Future Work – While this research addressed several questions regarding the factors that affect transpiration rates, the data also raised additional questions. Future work at Inorganic Ventures regarding transpiration effects and mechanisms will include:
 Cap torque – More data is required to fully characterize this effect, and the initial study needs to be extended to incorporate HDPE and borosilicate bottles.
 Cap design? – The interface between the cap and the bottle appears critical in determining overall transpiration rates. Could a different cap material or cap design (e.g., a cap liner) decrease the transpiration rate?

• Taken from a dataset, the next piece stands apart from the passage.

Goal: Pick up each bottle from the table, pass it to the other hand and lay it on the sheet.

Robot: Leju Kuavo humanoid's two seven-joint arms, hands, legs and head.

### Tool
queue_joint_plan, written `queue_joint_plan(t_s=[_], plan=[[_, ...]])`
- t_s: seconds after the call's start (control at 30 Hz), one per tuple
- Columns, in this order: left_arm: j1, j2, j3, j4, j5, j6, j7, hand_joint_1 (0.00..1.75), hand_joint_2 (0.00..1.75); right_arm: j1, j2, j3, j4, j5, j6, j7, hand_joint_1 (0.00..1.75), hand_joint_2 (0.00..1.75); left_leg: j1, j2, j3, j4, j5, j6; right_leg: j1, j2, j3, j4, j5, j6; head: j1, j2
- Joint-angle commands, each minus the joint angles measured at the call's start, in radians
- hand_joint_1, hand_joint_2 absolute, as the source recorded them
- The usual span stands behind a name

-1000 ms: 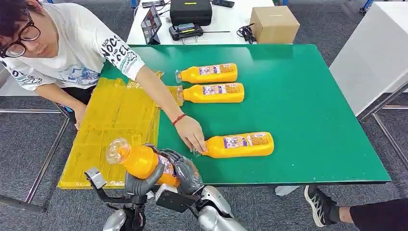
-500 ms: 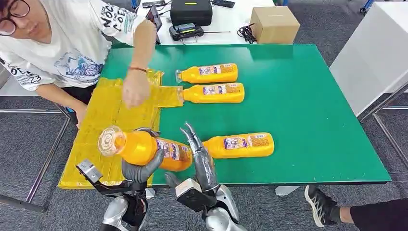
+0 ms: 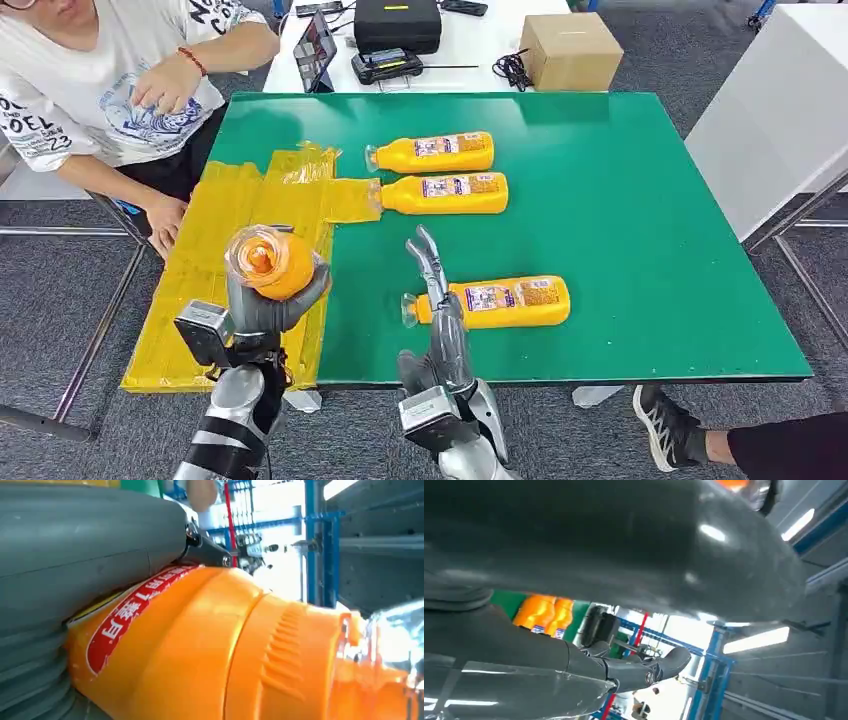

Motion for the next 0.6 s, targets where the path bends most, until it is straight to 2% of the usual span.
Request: queue_joint_plan(t_s=[0.03,0.1,0.13,0.23,0.3,0.33,0.43,0.6], plan=[[-0.177,0.100,0.028,0.295,-0.331,0.265,-0.019,1.75,1.75,-0.063,-0.035,0.054,0.009,-0.049,0.045,-0.011,0.00,0.00,0.001,0.000,0.004,-0.001,-0.001,-0.001,0.001,0.000,0.004,-0.001,-0.001,-0.002,0.000,0.000],[-0.272,0.154,0.004,0.449,-0.571,0.385,0.030,1.75,1.75,-0.071,-0.029,0.066,0.015,-0.057,0.068,-0.007,0.00,0.00,0.001,0.000,0.003,-0.001,0.000,-0.001,0.001,0.000,0.003,-0.001,0.000,-0.002,0.000,0.000],[-0.309,0.173,-0.003,0.502,-0.650,0.398,0.060,1.75,1.75,-0.072,-0.027,0.069,0.016,-0.059,0.075,-0.007,0.00,0.00,0.002,0.000,0.005,-0.001,-0.001,-0.002,0.002,0.000,0.006,-0.001,-0.001,-0.003,0.000,0.000],[-0.376,0.229,0.015,0.573,-1.135,0.404,0.277,1.75,1.75,-0.076,-0.023,0.071,0.018,-0.073,0.118,-0.002,0.00,0.00,0.001,0.000,0.003,0.000,0.000,-0.002,0.001,0.000,0.003,0.000,0.000,-0.002,0.000,0.000],[-0.428,0.253,-0.008,0.672,-1.221,0.404,0.304,1.75,1.75,-0.076,-0.022,0.070,0.016,-0.078,0.137,-0.002,0.00,0.00,0.002,0.000,0.003,0.000,0.000,-0.001,0.002,0.000,0.003,0.000,0.000,-0.002,0.000,0.000],[-0.463,0.281,-0.061,0.741,-1.338,0.401,0.368,1.75,1.75,-0.068,-0.015,0.063,0.005,-0.080,0.158,0.000,0.00,0.00,0.003,0.002,0.005,0.000,-0.001,-0.003,0.003,0.002,0.005,-0.001,0.000,-0.004,0.000,0.000],[-0.491,0.320,-0.097,0.793,-1.427,0.364,0.404,1.75,1.75,-0.059,-0.010,0.055,-0.004,-0.074,0.193,0.014,0.00,0.00,0.002,0.002,0.004,0.000,0.000,-0.003,0.002,0.001,0.003,0.000,0.000,-0.003,0.000,0.000],[-0.490,0.320,-0.095,0.794,-1.426,0.365,0.400,1.75,1.75,-0.058,-0.010,0.053,-0.002,-0.074,0.195,0.013,0.00,0.00,0.003,0.002,0.004,0.000,0.000,-0.003,0.002,0.001,0.004,0.001,-0.001,-0.002,0.000,0.000]])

 Matrix effect – The significance of the solution matrix upon transpiration rates seems evident, but this research focused on extremes in matrix composition (i.e., high acid contents compared to water). Characterizing intermediate matrices to fully describe this effect is warranted, which also raises the question ‘does the certified analyte and/or its concentration have any effect upon the transpiration rate?’.
 Cap vs. Walls – Isolating different bottle regions and measuring transpiration rates specific to these regions is a research focus, as the relative importance of the different bottle parts to overall transpiration rates is poorly characterized at this time.
 Can transpiration be predicted? – Is it possible to develop a mathematical relationship that would incorporate the dominant factors affecting transpiration rates? If so, could this equation be used to calculate transpiration rates with specified uncertainties?